Task objective. The answer must be an exact copy of the lines from the one with "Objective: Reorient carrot" through the final line below, with no pictures and nothing else.

===== Data =====

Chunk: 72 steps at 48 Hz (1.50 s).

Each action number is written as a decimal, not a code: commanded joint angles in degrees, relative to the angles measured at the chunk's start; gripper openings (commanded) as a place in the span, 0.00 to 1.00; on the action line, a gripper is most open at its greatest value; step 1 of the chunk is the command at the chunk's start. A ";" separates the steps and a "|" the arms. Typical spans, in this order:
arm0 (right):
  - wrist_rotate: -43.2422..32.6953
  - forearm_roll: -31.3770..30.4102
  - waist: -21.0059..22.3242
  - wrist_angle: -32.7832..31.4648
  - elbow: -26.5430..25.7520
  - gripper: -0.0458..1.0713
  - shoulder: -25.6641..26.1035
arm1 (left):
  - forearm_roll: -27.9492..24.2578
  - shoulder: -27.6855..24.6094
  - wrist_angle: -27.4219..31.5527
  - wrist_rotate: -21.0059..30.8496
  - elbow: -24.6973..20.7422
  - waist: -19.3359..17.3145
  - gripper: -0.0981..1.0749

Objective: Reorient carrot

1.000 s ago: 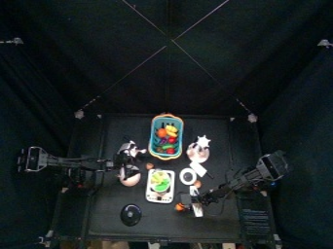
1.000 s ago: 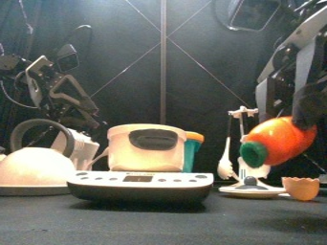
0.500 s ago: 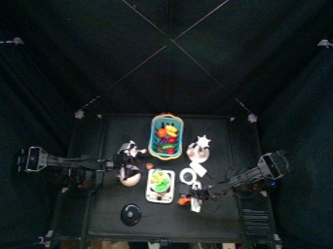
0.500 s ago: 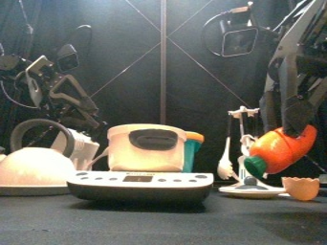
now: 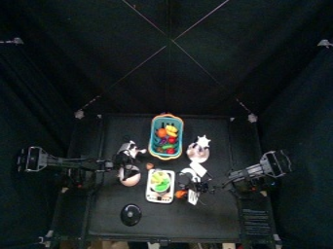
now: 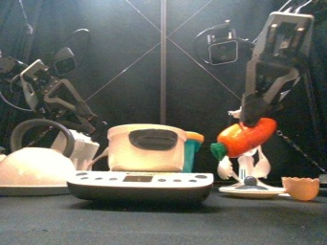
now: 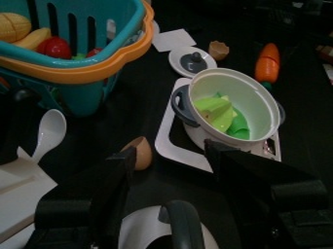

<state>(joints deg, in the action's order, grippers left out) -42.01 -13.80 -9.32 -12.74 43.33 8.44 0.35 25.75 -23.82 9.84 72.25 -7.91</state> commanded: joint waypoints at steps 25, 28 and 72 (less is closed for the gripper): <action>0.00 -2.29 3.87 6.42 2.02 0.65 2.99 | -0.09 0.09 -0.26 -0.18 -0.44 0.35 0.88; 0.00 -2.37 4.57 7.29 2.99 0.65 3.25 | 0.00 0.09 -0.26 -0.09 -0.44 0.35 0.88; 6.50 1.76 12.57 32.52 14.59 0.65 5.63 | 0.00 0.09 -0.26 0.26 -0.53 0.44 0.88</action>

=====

Answer to the problem.
Objective: Reorient carrot

1.000 s ago: 
1.000 s ago: 
0.500 s ago: 
0.500 s ago: 
now: 
now: 
now: 

<state>(joints deg, in the action's order, grippers left out) -42.01 -13.80 -9.32 -12.74 43.33 8.44 0.35 25.75 -23.82 9.84 72.25 -7.91</state> commanded: joint waypoints at steps 25, 28 and 72 (less is closed for the gripper): <action>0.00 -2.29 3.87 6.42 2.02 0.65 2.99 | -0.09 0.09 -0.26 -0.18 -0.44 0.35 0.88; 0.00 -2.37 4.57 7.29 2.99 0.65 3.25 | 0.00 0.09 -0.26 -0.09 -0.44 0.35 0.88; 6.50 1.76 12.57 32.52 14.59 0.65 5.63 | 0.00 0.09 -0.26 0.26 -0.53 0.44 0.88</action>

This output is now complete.